When you reach the line with "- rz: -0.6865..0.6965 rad", transcribe it and each line after it through the last one below, exactly. Pictures stay out.

_Data provided_.
»»
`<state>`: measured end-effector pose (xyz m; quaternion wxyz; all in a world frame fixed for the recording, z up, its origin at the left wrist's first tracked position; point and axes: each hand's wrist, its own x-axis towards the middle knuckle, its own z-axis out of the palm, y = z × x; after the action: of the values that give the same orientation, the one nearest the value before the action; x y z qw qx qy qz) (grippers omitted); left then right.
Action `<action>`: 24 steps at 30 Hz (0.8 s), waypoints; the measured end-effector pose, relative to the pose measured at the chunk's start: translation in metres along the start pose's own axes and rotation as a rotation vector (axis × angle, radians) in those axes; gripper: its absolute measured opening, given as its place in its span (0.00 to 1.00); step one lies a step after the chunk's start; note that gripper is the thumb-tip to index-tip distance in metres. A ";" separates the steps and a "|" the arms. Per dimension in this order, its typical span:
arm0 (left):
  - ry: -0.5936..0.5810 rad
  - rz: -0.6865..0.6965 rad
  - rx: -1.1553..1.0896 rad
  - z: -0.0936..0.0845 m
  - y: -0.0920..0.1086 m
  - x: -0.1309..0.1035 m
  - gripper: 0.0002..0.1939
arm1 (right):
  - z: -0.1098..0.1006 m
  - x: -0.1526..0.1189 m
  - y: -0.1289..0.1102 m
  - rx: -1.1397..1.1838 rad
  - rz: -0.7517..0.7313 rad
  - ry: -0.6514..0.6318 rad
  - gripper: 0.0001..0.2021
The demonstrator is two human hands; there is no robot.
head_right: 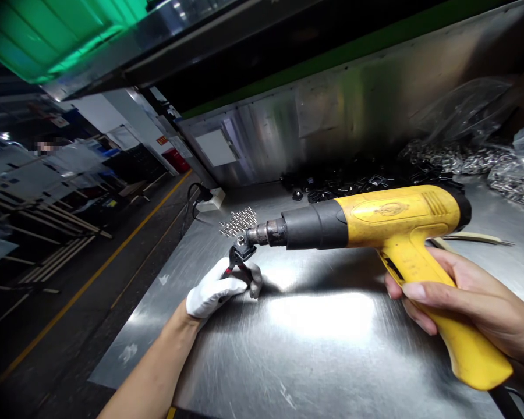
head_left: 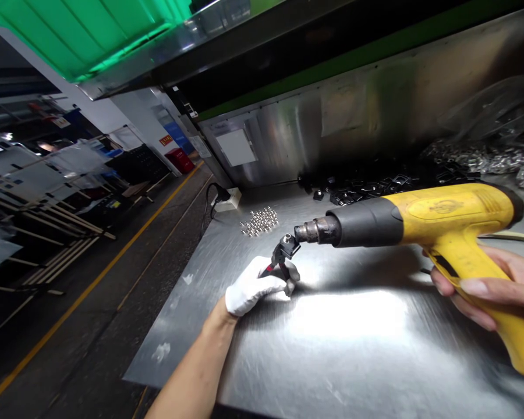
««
_Answer box_.
  - rz: -0.6865..0.6965 rad
  - rx: -1.1553..1.0896 rad
  - z: -0.0936..0.0845 m
  - y: -0.0920..0.1086 m
  - x: -0.1309..0.1035 m
  - gripper: 0.0002..0.1939
arm1 (right):
  - z: -0.1098..0.1006 m
  - x: -0.1526..0.1189 m
  - y: -0.1289..0.1102 m
  - rx: -1.1397..1.1838 rad
  - rz: -0.7517..0.7313 rad
  - ry: -0.6514..0.6318 rad
  - gripper: 0.0001..0.2021
The demonstrator is two human hands; there is no robot.
head_right: 
head_left: 

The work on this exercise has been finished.